On a trip last week I managed to see the New York Botanical Garden both by day and at night. This garden is special to me since I took a course on tropical ecology there between college and graduate school, taught by Ghillean Prance who became the director of Kew Gardens. I try when possible to visit when I am in NY, a magical green oasis that seems impossibly wild surrounded by the city.
I was enchanted by the Chihuly exhibit there. His first show in the city was in 2006, attracting what was then a record number of visitors. For this return engagement, Chihuly was captivated by the 3 1Ž2 acre Native Plant Garden opened in 2013, and selected the ponds there to create totally new interactions between the garden and his glass sculptures.
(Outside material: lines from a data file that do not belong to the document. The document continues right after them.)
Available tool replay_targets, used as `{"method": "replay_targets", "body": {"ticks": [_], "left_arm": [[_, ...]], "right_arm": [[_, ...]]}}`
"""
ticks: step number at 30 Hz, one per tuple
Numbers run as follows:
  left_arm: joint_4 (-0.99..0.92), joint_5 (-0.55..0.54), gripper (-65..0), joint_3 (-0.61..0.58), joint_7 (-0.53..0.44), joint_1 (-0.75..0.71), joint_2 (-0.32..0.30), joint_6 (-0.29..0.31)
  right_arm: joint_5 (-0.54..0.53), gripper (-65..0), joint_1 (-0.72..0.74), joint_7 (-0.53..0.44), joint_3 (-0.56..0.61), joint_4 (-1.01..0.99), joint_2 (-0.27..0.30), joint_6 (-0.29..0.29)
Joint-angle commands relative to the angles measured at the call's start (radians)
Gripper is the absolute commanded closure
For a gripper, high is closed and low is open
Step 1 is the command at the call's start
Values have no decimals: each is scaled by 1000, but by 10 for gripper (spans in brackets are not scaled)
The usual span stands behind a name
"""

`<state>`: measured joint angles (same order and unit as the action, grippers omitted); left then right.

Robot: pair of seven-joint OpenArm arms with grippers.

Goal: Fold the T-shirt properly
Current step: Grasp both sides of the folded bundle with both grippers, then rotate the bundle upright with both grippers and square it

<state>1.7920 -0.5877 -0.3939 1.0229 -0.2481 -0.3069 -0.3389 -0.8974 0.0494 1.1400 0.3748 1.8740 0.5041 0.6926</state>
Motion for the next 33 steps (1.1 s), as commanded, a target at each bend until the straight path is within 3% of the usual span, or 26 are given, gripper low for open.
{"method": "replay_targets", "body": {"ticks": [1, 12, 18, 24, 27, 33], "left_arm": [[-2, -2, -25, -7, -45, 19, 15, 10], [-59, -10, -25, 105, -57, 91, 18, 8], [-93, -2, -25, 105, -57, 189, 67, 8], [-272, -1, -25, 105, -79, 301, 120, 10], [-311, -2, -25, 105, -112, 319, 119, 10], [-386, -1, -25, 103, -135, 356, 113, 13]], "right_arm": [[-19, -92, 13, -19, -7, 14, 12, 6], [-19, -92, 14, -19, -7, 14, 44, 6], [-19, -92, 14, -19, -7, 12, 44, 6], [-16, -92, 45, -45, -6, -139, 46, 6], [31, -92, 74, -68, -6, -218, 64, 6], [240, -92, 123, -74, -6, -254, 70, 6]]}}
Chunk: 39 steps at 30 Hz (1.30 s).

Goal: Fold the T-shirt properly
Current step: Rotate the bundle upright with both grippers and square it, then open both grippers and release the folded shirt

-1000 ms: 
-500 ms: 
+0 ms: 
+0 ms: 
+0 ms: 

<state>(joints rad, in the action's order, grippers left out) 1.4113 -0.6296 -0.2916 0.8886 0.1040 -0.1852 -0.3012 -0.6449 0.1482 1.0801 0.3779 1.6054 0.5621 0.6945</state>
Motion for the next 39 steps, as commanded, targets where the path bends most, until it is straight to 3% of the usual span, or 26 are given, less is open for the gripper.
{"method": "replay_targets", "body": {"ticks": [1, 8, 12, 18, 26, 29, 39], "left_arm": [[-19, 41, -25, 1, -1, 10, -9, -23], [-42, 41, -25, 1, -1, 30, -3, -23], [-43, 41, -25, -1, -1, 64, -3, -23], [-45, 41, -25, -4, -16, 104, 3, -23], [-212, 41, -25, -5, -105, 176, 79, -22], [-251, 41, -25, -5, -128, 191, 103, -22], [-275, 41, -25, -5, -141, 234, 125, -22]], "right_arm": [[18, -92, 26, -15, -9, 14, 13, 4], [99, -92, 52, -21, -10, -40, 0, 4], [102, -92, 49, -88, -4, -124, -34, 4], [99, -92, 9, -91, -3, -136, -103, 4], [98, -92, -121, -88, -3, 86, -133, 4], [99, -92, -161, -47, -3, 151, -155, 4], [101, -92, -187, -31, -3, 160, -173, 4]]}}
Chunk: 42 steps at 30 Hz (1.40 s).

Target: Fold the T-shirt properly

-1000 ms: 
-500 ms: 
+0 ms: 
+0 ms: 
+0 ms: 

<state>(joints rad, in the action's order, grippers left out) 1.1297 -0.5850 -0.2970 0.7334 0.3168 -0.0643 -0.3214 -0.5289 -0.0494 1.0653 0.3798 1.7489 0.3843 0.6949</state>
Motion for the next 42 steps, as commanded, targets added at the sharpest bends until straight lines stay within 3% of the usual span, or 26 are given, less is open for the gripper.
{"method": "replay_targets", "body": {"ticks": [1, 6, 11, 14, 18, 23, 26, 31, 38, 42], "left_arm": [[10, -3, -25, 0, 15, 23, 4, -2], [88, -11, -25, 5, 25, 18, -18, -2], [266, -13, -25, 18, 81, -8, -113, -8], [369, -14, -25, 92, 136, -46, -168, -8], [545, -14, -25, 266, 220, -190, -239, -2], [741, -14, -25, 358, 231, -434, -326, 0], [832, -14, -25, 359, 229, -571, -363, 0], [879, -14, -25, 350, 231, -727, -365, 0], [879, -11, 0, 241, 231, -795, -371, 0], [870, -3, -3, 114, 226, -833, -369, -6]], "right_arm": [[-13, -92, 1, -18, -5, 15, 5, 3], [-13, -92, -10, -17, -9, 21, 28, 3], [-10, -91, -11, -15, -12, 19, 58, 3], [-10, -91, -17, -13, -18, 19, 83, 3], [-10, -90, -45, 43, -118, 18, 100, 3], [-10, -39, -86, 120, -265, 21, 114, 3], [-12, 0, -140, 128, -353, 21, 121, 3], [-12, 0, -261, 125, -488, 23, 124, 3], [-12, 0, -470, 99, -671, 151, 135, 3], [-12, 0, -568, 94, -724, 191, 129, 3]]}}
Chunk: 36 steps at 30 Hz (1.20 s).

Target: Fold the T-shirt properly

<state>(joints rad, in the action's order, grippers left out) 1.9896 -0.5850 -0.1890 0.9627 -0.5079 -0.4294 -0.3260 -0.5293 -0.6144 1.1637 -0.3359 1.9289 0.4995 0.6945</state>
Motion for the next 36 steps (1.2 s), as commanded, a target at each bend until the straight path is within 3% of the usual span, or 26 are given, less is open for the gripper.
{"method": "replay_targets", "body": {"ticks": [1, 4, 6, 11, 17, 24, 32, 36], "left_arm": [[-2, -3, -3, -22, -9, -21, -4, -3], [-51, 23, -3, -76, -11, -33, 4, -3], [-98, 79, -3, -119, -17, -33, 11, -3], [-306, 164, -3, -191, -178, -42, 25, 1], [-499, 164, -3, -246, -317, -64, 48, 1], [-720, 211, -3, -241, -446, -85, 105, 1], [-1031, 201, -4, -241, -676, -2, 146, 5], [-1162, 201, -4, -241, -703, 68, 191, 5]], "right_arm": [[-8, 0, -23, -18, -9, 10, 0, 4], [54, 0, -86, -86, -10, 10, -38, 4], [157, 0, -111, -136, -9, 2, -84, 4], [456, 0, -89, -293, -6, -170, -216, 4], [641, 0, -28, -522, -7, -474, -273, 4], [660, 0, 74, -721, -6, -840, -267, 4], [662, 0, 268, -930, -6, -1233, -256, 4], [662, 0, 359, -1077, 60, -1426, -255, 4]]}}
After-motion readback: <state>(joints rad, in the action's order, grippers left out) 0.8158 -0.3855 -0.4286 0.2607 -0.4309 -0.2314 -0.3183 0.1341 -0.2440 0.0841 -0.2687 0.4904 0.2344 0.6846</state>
One of these installations, Float Boat, was especially entrancing at night with a stark minimalist beauty of the wooden fishing boat, filled with his artistic version of Niijima glass floats used by Japanese fishermen.
Chihuly speaks often of the origins of his interest in glass. He describes how it may have begun with childhood walks along beaches near Seattle, where he collected broken fragments of these Japanese floats washed ashore from a world away. I remember also being intrigued when I lived in Washington exploring the beaches and wondering about the origin of the polished bits of glass washed in by the tide. He has also said his love of glass goes back to a childhood collection of marbles. This installation for me seemed a visualization of what triggered his love of working with glass. Walking at night and watching this emerge from the dark like a distant memory, it could be a surreal marble collection, or wildly decorative glass floats, revealed so that we might share his inspiration.